Welcome to the pages of our Computational Quantum Science research group! Our research covers various aspects of complex quantum systems, especially non-equilibrium settings. We have a strong focus on the development of computational methods that leverage the latest developments in machine learning for this purpose. Our group is part of PGI-8 at FZ Jülich and the FIDS at the University of Regensburg.
News
Massimo joined as new PhD student
Our group continues growing: Massimo joined us as a new PhD student. He will work on investigating the dynamics of correlated two-dimensional materials with neural quantum states.
Explicitly time-dependent NQS
Our article on explicitly time-dependent NQS has been published in Machine Learning: Science and Technology. Instead of conventional forward-integration of Schrödinger’s equation, this technique optimizes an artificial neural network to solve the dynamics simultaneoulsy across a whole time interval. We demonstrated the efficiency of the approach by simulating quench dynamics and a time-dependent control protocol for a large two-dimensional quantum magnet.
Paper on roughening dynamcis published
Thanks to great efforts by Wladi, our work on roughening dynamics now appeared in Physical Review Letters! In this paper, we describe how the smooth-interface regime below the roughening transition of the two-dimensional quantum Ising model leads to prethermal plateaux in the non-equilibrium dynamics of domain wall initial conditions.
Stefan and Valentin joined us for Master projects
Two new Master students joined our group: Stefan will work on aspects of many-body quantum chaos and Valentin will continue to develop our explicitly time-dependent NQS approach.
Postdoc opening
We are looking for a motivated postdoc to join our team and work on new approaches to tackle the quantum many-body problem with machine learning techniques. See the opening for details.
Update: Review of applications has started.
Noé joined as new PhD student
With the beginning of October, Noé joined our group as a new PhD student. He is going to work on our DFG project ``Machine Learning to Tailor Correlated States of Matter’'.

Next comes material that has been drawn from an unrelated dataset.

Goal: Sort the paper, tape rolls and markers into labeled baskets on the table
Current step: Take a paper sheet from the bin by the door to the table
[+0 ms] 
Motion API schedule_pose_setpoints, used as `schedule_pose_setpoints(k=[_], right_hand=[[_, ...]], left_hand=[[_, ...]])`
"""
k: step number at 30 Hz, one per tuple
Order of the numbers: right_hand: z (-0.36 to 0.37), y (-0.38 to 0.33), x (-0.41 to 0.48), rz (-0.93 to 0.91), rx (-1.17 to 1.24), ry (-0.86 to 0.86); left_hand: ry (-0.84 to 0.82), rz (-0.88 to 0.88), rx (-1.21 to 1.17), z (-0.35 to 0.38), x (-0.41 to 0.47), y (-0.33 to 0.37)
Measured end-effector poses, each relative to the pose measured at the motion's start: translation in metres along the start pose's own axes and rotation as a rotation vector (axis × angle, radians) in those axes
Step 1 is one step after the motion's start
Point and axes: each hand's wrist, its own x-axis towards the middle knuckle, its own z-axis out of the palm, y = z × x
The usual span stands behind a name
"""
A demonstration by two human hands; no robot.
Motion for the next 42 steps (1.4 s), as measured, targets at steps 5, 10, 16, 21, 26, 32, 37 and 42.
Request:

Workshop on NQS for dynamics coming up
In November we’ll be hosting a workshop on simulating the non-equilibrium dynamics with neural quantum states here in Regensburg. See the workshop website for more information!
Jonas distinguished as Young Excellent Scientist
Our Postdoc Jonas has secured one of the five places in FZ Jülich’s Young Excellent Scientist Program (YESP). The program offers individual support modules, among which the funding to hold their own symposium on a topic of their choice. Congratulations, Jonas!
Opening for PhD position
We are looking for a new PhD student for a DFG-funded project on “machine learning to tailor correlated states of matter”. The project in cooperation with colleagues at MPI PKS will evolve around neural quantum states for non-equilibrium quantum many-body physics.
Update: The position has been filled.
Introducing wave function networks
The advent of quantum simulators and computers has made projective measurement a reality at the many-particle level: Experiments routinely collect high-quality pictures of wave functions made of hundreds of components. But the wealth of information obtained challenges traditional theoretical modeling, which often focuses on a few observables. In our work, that is now published in Phys. Rev. X, we introduce a framework to describe wave-function measurements using network theory, enabling the discovery of a very deep inner structure in quantum wave functions: scale-freeness similar to other completely disconnected ensembles, such as those found in communication, social networks and the internet.